Он опустился рядом со мной на скамейку. В руках у него была веточка белой сирени. Он осторожно положил ее мне на колени, при этом его рука задержалась на моей руке, затянутой в кружевную митенку.

— Сирень, — проговорил он задумчиво. — Застывшее эхо мая.

— Кто это сказал?

— Это сказал я, моя дорогая. Я тоже немного поэт.

Он вдруг сжал мою руку, потом отпустил, и вздох вырвался у него из груди. Какое-то легкое волнение вдруг охватило меня. Я впервые почувствовала, что очень нравлюсь ему как женщина. Сознание этого, смешанное с благодарностью, которую я испытывала к Талейрану, поразило меня.

— Морис, — прошептала я, коснувшись пальцами его локтя. — Я хочу сказать, что вы мне очень симпатичны.

— М-да? — протянул он иронично. — Я мало кому симпатичен.

— Вы клевещете на себя. Вы сами знаете, как обаятельны.

— Это слова друга? Или, может быть, женщины?

Я невольно смутилась, ибо совсем не ожидала столь дерзкого вопроса. Он не стал настаивать на ответе. Его взгляд очень внимательно изучал мое лицо.

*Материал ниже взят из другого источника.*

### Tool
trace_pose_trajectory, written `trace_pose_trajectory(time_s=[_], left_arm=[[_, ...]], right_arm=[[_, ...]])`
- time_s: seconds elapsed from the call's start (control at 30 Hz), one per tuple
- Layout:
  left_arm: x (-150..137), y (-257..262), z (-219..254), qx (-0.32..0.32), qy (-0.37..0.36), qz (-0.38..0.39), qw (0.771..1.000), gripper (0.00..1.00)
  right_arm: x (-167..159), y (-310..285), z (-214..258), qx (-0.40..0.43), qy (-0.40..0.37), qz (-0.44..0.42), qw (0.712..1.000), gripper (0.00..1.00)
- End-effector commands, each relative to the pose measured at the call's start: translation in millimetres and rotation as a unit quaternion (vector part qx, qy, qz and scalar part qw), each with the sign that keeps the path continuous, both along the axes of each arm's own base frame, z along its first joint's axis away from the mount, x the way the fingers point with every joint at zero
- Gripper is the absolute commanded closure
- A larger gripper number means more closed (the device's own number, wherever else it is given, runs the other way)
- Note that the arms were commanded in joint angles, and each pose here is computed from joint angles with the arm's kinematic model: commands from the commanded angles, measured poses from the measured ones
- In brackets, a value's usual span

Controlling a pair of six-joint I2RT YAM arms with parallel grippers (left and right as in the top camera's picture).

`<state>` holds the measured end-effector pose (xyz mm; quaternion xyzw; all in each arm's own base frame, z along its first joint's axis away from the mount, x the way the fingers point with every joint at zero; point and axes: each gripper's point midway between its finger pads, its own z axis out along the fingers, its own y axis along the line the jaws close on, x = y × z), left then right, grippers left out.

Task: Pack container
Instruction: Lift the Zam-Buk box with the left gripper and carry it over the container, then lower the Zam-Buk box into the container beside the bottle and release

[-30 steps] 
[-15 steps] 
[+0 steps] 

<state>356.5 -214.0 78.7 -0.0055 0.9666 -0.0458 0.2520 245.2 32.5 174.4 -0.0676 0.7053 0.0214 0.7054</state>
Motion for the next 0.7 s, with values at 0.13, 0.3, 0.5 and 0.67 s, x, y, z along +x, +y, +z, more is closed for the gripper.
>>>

— Знаете, моя милая, очень трудно, будучи в вашем обществе, не замечать того, как вы хороши. Вы просто прекрасны. И я все думаю…

— Что?

— Я думаю, откуда у вас эти глаза? Ну не могут в Бретани появиться такие глаза… Или бретонцы до такой степени изменились?

Я засмеялась.

— А как же ваши досье, дорогой Морис, неужели в них нет данных обо мне?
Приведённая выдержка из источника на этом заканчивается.